Patients with salivary gland carcinoma were divided into groups according to HER2, NTRK, AR, TROP-2, etc. Patients in different groups were given precision targeted therapy or chemotherapy to evaluate the efficacy (ORR rate) and safety of precision therapy.

Patients with locally advanced/recurrent or oligometastatic salivary gland carcinoma will be stratified by HER2, NTRK, AR, TROP-2, etc., and receive precision-targeted or chemotherapy regimens, with efficacy (objective response rate, etc.) and safety of neoadjuvant/conversion therapy evaluated.
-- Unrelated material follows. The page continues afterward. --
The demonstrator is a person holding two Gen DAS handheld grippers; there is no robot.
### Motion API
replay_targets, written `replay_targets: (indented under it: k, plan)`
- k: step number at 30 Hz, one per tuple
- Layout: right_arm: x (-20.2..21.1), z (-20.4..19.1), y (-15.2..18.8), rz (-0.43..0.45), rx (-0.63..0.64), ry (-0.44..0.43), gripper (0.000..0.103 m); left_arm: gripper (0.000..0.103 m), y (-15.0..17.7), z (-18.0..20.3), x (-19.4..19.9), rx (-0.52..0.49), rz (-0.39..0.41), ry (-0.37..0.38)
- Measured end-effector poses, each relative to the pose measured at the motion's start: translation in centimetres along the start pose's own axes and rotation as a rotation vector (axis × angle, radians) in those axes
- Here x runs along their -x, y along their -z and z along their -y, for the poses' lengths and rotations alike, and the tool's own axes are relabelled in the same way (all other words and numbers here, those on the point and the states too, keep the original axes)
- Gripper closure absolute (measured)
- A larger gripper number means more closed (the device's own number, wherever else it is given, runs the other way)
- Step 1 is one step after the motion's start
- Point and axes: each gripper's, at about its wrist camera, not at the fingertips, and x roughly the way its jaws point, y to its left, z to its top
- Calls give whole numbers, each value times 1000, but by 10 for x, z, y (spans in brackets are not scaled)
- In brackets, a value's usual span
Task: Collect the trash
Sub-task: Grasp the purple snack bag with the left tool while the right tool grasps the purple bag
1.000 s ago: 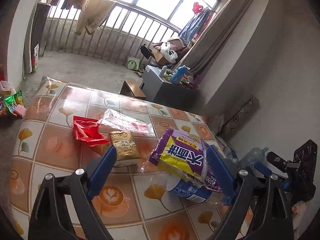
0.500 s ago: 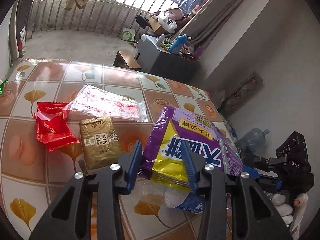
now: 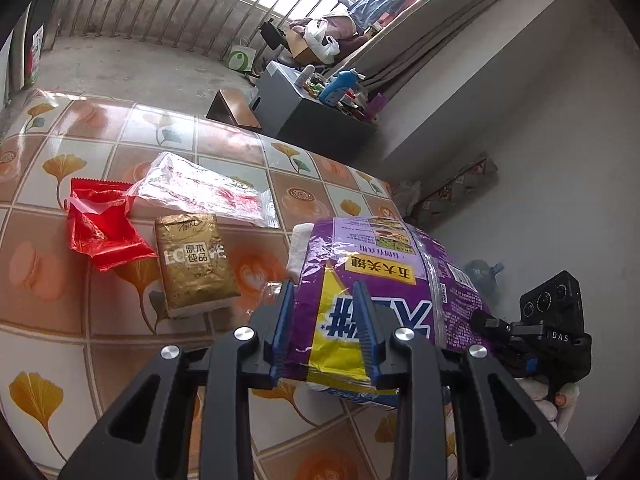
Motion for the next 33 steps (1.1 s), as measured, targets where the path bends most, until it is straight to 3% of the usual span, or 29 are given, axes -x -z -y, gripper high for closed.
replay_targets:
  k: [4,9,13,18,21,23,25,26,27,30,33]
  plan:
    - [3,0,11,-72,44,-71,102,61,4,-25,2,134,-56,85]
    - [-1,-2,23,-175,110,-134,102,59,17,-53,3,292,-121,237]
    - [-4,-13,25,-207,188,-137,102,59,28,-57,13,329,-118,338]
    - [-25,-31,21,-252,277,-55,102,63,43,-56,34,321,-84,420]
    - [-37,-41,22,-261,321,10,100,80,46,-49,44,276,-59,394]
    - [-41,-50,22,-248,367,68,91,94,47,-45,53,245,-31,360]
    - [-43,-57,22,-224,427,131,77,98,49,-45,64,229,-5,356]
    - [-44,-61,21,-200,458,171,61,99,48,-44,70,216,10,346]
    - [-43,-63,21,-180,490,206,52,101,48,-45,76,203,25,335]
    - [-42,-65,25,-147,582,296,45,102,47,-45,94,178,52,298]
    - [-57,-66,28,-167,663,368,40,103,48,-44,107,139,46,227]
To assess the efficacy of post-operative adjuvant therapy guided by minimal residual disease (MRD) testing in locally advanced salivary gland carcinoma. Patients with locally advanced/recurrent or symptomatic, rapidly progressive metastatic salivary gland carcinoma who are intolerant of or refuse surgery and radiotherapy will be molecularly stratified and treated with precision regimens, with efficacy (objective response rate, etc.) and safety of salvage therapy evaluated. To evaluate efficacy (objective response rate, etc.) and safety of later-line therapy for locally advanced/recurrent or distant metastatic salivary gland carcinoma. Using multi-omic approaches to explore salivary gland carcinoma heterogeneity and biomarkers associated with recurrence, metastasis, treatment response and prognosis. To investigate concordance between drug-sensitivity testing using ex-vivo 3D tumour models and actual clinical outcomes, and to guide later-line treatment selection based on drug-sensitivity results.